Directions → Transcribe exactly everything in the data below from the line containing "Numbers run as" down to the line containing "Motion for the", both lines included and nothing further.
= Beginning of Section =
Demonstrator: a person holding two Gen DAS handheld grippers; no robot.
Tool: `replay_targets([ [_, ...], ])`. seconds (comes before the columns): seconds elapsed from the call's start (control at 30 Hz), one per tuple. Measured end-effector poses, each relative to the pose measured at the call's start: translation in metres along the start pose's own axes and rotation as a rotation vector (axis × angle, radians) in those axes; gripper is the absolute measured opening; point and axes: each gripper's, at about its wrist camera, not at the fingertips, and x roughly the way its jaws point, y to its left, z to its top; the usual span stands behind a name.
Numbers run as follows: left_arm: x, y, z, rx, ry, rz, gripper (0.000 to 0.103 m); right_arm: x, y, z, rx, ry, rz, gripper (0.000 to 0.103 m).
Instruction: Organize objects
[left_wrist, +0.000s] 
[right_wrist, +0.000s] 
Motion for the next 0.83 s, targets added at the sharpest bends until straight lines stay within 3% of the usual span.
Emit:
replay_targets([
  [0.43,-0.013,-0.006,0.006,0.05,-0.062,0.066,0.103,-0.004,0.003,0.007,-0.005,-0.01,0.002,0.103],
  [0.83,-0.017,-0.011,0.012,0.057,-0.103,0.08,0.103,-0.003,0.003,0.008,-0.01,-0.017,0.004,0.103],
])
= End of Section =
Reply →
Numbers run as follows: left_arm: x, y, z, rx, ry, rz, gripper (0.000 to 0.103 m); right_arm: x, y, z, rx, ry, rz, gripper (0.000 to 0.103 m).
Instruction: Organize objects
[left_wrist, +0.000s] 
[right_wrist, +0.000s] 
Motion for the next 0.83 s, targets added at the sharpest bends until straight lines stay within 3% of the usual span.

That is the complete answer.